** Instructions to follow **
All of the data must be written out verbatim, with pictures excluded.

###

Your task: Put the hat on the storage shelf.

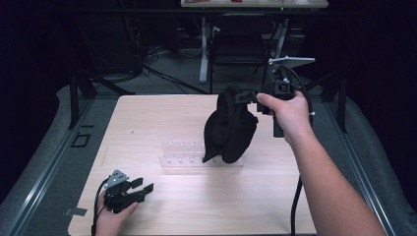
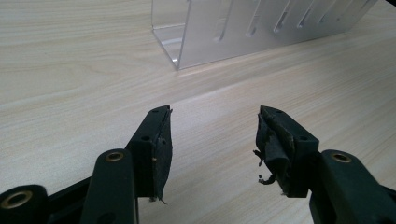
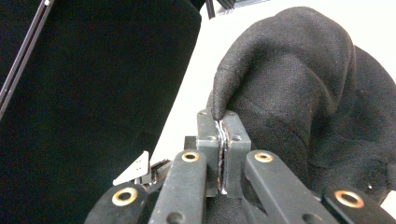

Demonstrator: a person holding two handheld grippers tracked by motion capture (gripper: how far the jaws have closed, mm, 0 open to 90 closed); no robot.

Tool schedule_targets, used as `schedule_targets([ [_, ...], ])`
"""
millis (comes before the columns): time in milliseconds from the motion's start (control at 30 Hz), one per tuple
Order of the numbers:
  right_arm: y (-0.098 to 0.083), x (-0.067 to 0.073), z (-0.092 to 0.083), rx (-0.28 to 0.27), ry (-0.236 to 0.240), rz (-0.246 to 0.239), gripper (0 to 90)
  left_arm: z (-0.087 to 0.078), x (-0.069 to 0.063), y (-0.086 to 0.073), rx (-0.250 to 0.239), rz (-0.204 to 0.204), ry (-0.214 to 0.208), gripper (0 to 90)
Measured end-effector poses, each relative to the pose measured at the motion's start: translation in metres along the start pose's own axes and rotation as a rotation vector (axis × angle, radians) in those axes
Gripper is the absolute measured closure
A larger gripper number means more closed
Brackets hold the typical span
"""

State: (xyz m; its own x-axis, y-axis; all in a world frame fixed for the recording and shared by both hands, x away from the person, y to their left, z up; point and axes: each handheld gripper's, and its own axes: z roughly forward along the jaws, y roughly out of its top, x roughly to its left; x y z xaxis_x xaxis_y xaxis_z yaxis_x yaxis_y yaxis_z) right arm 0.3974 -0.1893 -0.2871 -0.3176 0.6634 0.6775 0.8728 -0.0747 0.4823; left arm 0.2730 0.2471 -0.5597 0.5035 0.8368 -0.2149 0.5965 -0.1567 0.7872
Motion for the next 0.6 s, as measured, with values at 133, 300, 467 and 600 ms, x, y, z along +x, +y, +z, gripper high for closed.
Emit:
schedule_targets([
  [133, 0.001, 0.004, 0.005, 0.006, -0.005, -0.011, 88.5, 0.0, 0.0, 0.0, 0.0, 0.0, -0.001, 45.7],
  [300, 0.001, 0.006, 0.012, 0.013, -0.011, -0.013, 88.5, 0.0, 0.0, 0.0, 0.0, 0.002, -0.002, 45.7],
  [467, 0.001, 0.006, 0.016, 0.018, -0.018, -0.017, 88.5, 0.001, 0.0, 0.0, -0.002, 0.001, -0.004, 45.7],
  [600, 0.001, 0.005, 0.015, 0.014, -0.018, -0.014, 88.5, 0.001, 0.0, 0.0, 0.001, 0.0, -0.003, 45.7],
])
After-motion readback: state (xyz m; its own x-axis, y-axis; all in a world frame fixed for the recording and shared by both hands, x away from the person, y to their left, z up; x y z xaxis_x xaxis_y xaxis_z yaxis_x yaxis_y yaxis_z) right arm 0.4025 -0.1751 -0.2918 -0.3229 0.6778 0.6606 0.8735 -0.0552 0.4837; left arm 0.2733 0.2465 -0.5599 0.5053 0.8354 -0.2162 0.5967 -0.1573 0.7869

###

** Exercise solution **
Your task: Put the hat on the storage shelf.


Demonstrator: a person holding two handheld grippers tracked by motion capture (gripper: how far the jaws have closed, mm, 0 open to 90 closed); no robot.

Tool schedule_targets, used as `schedule_targets([ [_, ...], ])`
"""
millis (comes before the columns): time in milliseconds from the motion's start (control at 30 Hz), one per tuple
Order of the numbers:
  right_arm: y (-0.098 to 0.083), x (-0.067 to 0.073), z (-0.092 to 0.083), rx (-0.28 to 0.27), ry (-0.236 to 0.240), rz (-0.246 to 0.239), gripper (0 to 90)
  left_arm: z (-0.087 to 0.078), x (-0.069 to 0.063), y (-0.086 to 0.073), rx (-0.250 to 0.239), rz (-0.204 to 0.204), ry (-0.214 to 0.208), gripper (0 to 90)
Measured end-effector poses, each relative to the pose measured at the motion's start: translation in metres along the start pose's own axes and rotation as a rotation vector (axis × angle, radians) in those axes
Gripper is the absolute measured closure
A larger gripper number means more closed
Brackets hold the typical span
"""

State: (xyz m; its own x-axis, y-axis; all in a world frame fixed for the recording and shared by both hands, x away from the person, y to their left, z up; point and axes: each handheld gripper's, and its own axes: z roughly forward along the jaws, y roughly out of its top, x roughly to its left; x y z xaxis_x xaxis_y xaxis_z yaxis_x yaxis_y yaxis_z) right arm 0.3974 -0.1893 -0.2871 -0.3176 0.6634 0.6775 0.8728 -0.0747 0.4823; left arm 0.2730 0.2471 -0.5597 0.5035 0.8368 -0.2149 0.5965 -0.1567 0.7872
Motion for the next 0.6 s, as measured, with values at 133, 300, 467 and 600 ms, x, y, z along +x, +y, +z, gripper high for closed.
Emit:
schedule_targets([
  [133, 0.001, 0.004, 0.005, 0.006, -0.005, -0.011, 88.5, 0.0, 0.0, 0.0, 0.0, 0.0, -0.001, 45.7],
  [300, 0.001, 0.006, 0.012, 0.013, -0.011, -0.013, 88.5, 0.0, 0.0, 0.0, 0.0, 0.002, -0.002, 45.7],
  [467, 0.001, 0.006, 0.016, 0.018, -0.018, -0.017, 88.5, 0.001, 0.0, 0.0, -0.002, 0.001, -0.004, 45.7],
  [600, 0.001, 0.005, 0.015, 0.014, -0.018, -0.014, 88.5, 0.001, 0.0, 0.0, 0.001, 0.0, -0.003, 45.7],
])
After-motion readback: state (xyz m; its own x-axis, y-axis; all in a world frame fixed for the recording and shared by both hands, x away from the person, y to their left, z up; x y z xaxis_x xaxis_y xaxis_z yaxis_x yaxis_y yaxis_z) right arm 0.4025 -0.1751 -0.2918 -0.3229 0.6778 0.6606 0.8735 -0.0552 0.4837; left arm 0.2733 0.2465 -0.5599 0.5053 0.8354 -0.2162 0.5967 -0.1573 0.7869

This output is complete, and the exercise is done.